### WHAT THIS TASK INVOLVES
The required answer is each line in the entries below where "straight" occurs.

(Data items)
┌──

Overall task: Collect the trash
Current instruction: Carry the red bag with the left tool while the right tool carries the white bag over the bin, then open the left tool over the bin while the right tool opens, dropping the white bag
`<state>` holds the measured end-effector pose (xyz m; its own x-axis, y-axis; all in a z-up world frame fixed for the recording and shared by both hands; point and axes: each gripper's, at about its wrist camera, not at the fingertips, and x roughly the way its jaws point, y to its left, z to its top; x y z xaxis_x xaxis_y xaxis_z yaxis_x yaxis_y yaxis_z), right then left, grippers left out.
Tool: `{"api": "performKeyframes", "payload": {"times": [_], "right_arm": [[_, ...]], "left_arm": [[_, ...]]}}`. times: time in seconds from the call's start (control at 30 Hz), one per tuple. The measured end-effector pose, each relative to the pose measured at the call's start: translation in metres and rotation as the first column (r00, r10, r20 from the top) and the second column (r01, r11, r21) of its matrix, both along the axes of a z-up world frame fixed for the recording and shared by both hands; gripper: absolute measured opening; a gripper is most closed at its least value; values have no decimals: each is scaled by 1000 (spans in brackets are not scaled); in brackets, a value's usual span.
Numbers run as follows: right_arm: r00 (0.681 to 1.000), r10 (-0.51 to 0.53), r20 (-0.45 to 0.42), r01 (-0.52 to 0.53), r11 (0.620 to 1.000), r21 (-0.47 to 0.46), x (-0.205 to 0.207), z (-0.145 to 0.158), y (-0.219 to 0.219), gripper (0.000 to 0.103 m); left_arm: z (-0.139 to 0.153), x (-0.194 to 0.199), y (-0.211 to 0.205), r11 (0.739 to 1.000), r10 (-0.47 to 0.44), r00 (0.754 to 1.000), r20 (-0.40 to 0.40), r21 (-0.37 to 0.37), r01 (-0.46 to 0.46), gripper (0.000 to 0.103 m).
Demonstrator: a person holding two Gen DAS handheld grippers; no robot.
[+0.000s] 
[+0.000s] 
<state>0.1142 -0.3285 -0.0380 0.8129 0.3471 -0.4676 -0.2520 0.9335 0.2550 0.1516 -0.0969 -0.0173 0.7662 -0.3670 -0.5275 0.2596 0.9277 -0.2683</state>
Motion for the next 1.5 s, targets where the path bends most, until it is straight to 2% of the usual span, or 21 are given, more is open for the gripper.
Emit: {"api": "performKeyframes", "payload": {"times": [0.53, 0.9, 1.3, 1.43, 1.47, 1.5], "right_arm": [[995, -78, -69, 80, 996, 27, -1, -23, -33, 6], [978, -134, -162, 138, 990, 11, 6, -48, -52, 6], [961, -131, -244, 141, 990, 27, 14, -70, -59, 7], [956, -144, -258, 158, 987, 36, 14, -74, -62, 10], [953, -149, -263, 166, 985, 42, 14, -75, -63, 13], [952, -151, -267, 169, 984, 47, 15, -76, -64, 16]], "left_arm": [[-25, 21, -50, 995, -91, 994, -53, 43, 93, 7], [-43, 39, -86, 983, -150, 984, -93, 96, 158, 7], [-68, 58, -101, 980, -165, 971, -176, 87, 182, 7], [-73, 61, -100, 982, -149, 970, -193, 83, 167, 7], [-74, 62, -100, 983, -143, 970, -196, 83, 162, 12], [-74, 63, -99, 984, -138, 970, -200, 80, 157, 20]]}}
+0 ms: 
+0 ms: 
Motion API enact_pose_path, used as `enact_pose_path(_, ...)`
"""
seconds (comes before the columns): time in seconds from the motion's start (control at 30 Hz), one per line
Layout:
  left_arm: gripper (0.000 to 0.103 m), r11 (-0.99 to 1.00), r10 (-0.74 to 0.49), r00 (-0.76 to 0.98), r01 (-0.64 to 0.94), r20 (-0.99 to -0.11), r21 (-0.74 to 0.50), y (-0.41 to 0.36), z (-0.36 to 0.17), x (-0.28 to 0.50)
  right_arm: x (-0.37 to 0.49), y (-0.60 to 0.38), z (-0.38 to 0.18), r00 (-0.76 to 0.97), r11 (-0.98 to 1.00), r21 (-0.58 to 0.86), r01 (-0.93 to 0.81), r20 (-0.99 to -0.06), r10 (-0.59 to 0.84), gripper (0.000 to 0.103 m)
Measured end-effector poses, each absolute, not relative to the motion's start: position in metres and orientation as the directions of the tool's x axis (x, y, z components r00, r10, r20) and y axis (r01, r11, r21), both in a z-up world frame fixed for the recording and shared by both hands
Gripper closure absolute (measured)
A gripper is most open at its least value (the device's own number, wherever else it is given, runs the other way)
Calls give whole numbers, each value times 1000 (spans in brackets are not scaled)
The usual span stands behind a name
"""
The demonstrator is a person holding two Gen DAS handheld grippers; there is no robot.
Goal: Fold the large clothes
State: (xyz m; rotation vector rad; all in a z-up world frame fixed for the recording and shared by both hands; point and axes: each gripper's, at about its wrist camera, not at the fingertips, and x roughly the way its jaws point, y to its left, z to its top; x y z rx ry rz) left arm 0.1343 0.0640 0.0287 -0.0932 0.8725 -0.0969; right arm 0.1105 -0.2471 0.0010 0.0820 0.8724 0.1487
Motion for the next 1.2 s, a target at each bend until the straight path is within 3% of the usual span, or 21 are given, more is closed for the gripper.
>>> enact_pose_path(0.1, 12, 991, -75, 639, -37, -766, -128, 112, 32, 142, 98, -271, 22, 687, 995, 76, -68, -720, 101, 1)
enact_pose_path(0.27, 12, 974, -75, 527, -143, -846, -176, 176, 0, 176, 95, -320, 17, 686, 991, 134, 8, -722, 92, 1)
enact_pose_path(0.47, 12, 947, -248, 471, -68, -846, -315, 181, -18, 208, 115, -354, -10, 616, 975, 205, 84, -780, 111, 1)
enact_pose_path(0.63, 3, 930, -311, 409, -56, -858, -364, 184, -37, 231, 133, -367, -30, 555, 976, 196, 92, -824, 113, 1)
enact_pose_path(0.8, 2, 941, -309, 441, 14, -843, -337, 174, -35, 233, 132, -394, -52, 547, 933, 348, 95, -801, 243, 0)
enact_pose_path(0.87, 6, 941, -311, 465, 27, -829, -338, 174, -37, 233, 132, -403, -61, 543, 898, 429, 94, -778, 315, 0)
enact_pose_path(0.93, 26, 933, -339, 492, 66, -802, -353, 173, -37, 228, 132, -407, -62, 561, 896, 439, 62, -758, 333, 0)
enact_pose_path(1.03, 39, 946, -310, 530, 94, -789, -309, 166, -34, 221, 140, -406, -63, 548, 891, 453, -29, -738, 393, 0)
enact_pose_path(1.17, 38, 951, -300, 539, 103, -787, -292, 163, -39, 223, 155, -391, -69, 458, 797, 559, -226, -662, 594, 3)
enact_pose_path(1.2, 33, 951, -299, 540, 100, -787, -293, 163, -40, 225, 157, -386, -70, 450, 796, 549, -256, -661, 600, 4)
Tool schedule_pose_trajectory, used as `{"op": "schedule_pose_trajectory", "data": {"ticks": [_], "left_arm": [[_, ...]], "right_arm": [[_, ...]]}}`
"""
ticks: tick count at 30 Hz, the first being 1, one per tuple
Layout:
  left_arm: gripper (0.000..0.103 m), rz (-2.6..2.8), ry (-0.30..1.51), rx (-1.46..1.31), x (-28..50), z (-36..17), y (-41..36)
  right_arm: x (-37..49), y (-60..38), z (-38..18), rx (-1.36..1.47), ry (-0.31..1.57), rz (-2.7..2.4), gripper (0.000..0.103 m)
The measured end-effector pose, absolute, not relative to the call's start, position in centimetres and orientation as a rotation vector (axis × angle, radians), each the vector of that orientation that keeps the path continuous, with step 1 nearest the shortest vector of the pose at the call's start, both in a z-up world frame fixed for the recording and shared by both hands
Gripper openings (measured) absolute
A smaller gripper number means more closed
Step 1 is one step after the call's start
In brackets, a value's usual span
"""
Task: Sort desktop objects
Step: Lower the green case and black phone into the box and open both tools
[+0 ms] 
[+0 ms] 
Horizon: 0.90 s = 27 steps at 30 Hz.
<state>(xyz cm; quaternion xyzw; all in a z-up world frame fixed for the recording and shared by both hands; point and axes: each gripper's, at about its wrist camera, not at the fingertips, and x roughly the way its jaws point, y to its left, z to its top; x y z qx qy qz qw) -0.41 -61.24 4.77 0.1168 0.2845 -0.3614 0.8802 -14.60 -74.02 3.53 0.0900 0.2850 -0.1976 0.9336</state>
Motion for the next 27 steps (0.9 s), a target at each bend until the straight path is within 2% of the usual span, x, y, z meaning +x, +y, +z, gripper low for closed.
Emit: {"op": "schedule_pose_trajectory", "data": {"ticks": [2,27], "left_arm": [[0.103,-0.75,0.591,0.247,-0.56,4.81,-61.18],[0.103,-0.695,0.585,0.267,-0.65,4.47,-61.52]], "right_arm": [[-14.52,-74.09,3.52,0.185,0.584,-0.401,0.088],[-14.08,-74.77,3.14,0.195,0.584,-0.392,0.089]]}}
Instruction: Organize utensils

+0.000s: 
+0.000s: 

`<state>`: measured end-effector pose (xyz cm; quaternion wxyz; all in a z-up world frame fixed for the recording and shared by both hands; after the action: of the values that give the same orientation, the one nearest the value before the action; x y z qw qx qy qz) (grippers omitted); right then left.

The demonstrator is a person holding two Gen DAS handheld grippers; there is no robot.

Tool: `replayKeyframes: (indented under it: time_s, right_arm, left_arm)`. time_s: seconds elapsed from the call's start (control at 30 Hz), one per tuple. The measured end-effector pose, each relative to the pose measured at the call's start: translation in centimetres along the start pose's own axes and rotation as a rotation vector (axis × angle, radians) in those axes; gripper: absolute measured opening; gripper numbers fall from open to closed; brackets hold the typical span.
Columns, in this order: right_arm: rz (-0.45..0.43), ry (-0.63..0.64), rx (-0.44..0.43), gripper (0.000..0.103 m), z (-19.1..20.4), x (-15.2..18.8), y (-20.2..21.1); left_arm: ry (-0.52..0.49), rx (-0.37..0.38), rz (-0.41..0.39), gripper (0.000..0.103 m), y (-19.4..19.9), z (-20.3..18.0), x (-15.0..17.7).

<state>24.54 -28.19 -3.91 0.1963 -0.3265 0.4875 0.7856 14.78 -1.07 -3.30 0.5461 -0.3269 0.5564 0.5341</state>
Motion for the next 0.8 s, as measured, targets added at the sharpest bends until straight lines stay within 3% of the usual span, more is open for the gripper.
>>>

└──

### ANSWER FOR THIS EXERCISE
Motion for the next 1.5 s, targets where the path bends most, until it is straight to 2% of the usual span, or 21 are given, more is open for the gripper.
Motion for the next 1.2 s, a target at each bend until the straight path is within 3% of the usual span, or 21 are given, more is closed for the gripper.
Motion for the next 27 steps (0.9 s), a target at each bend until the straight path is within 2% of the usual span, x, y, z meaning +x, +y, +z, gripper low for closed.
Motion for the next 0.8 s, as measured, targets added at the sharpest bends until straight lines stay within 3% of the usual span, more is open for the gripper.

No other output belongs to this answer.